Manuel also showed that success probabilities of local collisions are not always independent, causing biases in the above mentioned heuristic cost functions. This was later resolved by Stevens using a technique called joint local-collision analysis (JLCA) [41, 43], which allows to analyze entire sets of differential paths over the last three rounds that conform to the (linear path entailed by the) disturbance vector. This is essentially an exhaustive analysis taking into account all local collisions together, using which one can determine the highest possible success probability. This analysis also produces a minimal set of sufficient conditions which, when all fulfilled, ensure that a pair of messages follows the linear path; the conditions are minimal in the sense that meeting all of them happens with this highest probability that was computed by the analysis. Although a direct approach is clearly unfeasible (as it would require dealing with an exponentially growing amount of possible differential paths), JLCA can be done practically by exploiting the large amount of redundancy between all the differential paths to a very large extent.

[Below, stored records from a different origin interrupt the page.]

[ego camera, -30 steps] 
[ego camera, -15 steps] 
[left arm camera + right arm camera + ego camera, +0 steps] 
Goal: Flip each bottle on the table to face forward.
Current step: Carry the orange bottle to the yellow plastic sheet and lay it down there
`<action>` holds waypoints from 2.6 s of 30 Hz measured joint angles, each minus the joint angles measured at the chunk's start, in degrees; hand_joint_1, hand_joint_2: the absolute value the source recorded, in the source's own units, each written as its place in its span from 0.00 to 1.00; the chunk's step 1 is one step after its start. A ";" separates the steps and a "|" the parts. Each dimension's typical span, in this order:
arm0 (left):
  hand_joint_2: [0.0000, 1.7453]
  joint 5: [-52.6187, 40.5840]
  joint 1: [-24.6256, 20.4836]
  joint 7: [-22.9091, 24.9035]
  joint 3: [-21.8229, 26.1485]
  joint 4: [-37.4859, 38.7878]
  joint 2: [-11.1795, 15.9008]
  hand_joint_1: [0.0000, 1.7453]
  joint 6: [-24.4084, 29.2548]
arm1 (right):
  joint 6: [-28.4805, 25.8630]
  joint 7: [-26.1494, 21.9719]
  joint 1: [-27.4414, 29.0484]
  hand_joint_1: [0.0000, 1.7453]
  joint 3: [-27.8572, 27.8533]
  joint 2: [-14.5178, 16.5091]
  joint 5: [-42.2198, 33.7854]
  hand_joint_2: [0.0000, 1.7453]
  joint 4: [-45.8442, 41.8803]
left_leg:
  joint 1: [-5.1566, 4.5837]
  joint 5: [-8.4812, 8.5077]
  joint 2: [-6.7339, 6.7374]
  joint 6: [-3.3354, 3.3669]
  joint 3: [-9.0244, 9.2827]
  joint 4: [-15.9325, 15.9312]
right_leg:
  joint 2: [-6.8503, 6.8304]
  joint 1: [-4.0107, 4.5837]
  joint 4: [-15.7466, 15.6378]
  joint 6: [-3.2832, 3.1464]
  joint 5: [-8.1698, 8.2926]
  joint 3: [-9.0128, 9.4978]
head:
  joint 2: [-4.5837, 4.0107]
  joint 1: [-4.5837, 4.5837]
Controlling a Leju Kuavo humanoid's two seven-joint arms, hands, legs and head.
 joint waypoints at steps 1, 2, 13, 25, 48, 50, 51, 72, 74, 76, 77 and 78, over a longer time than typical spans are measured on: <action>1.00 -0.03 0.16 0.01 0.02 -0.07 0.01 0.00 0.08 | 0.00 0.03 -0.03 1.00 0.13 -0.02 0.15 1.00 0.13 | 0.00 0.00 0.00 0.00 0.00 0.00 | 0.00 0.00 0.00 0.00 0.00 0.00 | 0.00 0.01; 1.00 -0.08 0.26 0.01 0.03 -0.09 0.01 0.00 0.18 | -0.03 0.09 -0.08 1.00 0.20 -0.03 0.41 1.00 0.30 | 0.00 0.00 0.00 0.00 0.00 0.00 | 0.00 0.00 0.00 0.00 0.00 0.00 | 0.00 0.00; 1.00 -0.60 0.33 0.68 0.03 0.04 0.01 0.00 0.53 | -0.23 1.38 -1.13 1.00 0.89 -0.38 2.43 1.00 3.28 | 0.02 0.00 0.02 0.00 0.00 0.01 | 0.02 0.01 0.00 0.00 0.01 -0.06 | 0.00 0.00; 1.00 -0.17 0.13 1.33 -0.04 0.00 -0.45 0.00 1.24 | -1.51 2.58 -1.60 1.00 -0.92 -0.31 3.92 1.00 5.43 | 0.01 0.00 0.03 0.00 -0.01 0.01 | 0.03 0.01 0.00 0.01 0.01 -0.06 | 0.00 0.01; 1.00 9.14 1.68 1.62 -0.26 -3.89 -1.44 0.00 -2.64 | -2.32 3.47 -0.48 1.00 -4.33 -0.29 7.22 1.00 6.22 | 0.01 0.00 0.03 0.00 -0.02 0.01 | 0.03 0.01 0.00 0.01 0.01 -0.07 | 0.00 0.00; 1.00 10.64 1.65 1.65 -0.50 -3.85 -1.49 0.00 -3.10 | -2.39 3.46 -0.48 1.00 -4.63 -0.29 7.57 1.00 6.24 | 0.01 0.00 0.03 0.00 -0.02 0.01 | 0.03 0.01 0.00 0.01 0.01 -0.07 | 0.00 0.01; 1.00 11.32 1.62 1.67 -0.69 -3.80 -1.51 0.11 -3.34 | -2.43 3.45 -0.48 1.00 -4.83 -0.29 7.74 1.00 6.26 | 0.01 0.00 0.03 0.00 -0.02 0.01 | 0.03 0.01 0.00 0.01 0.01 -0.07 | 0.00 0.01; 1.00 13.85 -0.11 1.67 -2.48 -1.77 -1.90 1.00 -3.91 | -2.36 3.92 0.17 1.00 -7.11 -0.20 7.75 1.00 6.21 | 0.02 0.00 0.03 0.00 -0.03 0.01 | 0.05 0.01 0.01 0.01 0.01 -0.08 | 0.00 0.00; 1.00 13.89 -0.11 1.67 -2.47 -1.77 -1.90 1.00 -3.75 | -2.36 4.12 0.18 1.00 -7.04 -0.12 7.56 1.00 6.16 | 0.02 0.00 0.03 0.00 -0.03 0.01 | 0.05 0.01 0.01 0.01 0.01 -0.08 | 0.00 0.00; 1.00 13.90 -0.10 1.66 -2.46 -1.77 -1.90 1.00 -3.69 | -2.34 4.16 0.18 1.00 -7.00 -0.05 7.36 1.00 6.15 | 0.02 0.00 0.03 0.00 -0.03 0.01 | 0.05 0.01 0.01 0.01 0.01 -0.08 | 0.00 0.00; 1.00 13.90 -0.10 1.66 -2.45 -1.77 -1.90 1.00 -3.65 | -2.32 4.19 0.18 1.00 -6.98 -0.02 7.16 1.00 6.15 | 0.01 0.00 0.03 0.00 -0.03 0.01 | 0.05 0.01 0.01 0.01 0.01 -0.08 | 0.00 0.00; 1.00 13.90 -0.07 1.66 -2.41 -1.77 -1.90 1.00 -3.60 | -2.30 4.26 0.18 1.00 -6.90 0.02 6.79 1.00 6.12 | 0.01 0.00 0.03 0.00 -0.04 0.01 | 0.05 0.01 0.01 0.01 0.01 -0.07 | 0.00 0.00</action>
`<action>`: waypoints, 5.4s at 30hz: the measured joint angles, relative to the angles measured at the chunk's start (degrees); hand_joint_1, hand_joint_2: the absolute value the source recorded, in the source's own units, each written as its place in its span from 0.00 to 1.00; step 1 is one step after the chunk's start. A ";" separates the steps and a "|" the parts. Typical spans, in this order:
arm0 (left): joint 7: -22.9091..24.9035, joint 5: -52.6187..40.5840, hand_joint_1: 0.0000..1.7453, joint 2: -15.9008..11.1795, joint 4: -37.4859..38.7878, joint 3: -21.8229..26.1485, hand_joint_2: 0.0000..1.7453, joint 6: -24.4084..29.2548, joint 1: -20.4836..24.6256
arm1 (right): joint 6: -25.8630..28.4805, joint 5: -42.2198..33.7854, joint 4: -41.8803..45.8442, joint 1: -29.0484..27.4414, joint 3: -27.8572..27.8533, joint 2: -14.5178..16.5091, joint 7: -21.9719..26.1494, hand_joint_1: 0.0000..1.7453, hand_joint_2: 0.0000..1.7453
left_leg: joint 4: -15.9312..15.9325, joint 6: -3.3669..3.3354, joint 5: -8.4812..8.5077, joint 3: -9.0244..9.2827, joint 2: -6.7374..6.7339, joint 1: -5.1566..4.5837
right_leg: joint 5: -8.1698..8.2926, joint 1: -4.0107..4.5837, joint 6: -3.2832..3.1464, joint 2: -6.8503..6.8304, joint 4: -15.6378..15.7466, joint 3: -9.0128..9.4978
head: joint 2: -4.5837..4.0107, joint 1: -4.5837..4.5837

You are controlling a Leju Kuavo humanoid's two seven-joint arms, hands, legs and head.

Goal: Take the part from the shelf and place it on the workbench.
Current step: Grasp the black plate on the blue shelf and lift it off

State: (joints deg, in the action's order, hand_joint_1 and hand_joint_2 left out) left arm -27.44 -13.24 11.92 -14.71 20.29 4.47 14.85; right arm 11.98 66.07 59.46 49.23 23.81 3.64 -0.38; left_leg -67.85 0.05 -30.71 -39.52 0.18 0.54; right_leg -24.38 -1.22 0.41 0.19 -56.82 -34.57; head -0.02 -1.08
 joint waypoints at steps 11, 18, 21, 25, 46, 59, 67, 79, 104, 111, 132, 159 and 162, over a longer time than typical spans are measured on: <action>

Non-linear Differential Path. The construction of non-linear differential paths was initially done by hand by Wang, Yin and Yu in their first attack on the full SHA-1 [46]. Efficient algorithmic construction of such differential paths was later proposed in 2006 by De Cannière and Rechberger, who introduced a guess-and-determine approach [8]. A different approach based on a meet-in-the-middle method was also proposed by Stevens et al.  [16, 41].

Accelerating Techniques. For a given differential path, one can derive explicit conditions on state and message bits which are sufficient to ensure that a pair of messages follows the path. This lets the collision search to be entirely defined over a single compression function computation. Furthermore, they also allow detection of “bad” message pairs a few steps earlier compared to computing the state and verifying differences, allowing to abort computations earlier in this case.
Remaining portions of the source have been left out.